Vanadium 50 and berkeman
I don't know, whether I read your drawing correctly: If the entire loop moves in a homogeneous magnetic field there's indeed no work done. It just moves with constant velocity.

The usual setup is shown here in the figure with the resistor (the explanations on the webpage are not optimal, to say it friendly):

http://labman.phys.utk.edu/phys222core/modules/m5/motional_emf.html

Take the situation in this figure as the initial condition and let the wire just run without any external force. Then we can make a simple analysis to see how work is done here.
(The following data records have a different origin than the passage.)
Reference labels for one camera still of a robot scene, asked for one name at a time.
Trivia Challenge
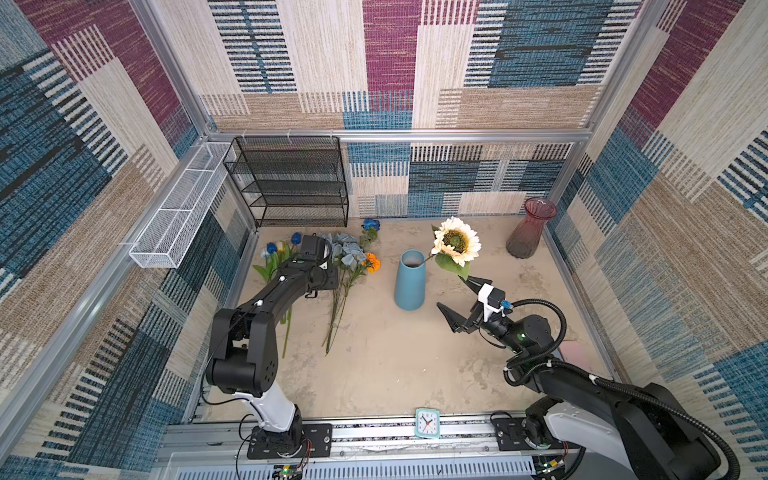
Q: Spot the pale blue rose bouquet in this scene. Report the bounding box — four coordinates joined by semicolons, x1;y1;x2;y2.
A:
323;233;368;355

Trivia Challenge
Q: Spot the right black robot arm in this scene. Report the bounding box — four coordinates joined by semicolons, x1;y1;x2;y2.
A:
437;276;741;479

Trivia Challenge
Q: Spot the cream sunflower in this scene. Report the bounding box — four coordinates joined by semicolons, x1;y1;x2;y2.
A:
426;217;482;280

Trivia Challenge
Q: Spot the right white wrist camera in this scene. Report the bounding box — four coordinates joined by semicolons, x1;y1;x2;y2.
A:
478;283;513;323

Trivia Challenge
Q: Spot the red ribbed glass vase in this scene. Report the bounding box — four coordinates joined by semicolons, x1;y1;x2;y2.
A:
506;198;558;259

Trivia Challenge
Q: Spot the teal ceramic vase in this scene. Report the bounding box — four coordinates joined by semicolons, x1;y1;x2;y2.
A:
394;249;426;311

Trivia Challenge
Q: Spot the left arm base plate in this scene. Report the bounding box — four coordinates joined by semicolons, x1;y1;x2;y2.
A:
246;423;333;460

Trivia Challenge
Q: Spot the bright blue rose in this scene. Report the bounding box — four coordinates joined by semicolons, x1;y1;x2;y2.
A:
359;218;381;248

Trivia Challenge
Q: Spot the orange marigold flower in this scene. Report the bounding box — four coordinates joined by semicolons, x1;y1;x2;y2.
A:
365;252;381;273

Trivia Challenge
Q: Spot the aluminium front rail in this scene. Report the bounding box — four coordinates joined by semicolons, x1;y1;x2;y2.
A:
152;412;667;480

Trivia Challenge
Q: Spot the white mesh wall basket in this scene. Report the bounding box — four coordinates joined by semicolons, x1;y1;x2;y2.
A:
129;142;229;269

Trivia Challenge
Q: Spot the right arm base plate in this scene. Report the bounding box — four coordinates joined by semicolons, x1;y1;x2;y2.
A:
489;411;582;454

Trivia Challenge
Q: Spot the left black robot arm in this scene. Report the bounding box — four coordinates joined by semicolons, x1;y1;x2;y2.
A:
204;235;339;458

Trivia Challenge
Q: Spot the tulip bunch with green leaves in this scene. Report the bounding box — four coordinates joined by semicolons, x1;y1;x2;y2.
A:
253;232;302;357

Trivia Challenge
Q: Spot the black wire shelf rack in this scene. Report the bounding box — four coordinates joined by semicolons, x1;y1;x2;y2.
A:
223;136;350;228

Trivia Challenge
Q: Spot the small teal alarm clock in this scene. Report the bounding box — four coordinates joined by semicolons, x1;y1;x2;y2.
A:
415;408;440;439

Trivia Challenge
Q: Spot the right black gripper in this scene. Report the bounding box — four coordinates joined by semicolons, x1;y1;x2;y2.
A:
437;273;523;354
We use the quasistationary approximation.

The motion of the wire induces an electromotive force according to Faraday's Law (in SI units)
$$\mathcal{E}=-\dot{\Phi}=v B d.$$
According to Ohm's law this induces a current going upwards in the wire
$$i=\mathcal{E}/R=v B d/R.$$
Now due to this current there acts a force to left on the wire, i.e.,
$$m \dot{v}=-B i d=-\frac{B^2 d^2}{R} v.$$
The power is
$$P=m \dot{v} v = -\frac{B^2 d^2}{R} v^2.$$
This is precisely the heat due to the ohmic losses in the wire,
$$P_\text{ohm}=R i^2=\frac{B^2 d^2}{R} v^2.$$
So the work done here is due to friction of the charges in the wire. It's not the magnetic field directly doing any work. It cannot do work, because the force on each charge is always perpendicular to its velocity.

It's pretty obnoxious to ask a question, get an answer, and then change the question by editing it. That just confuses everybody.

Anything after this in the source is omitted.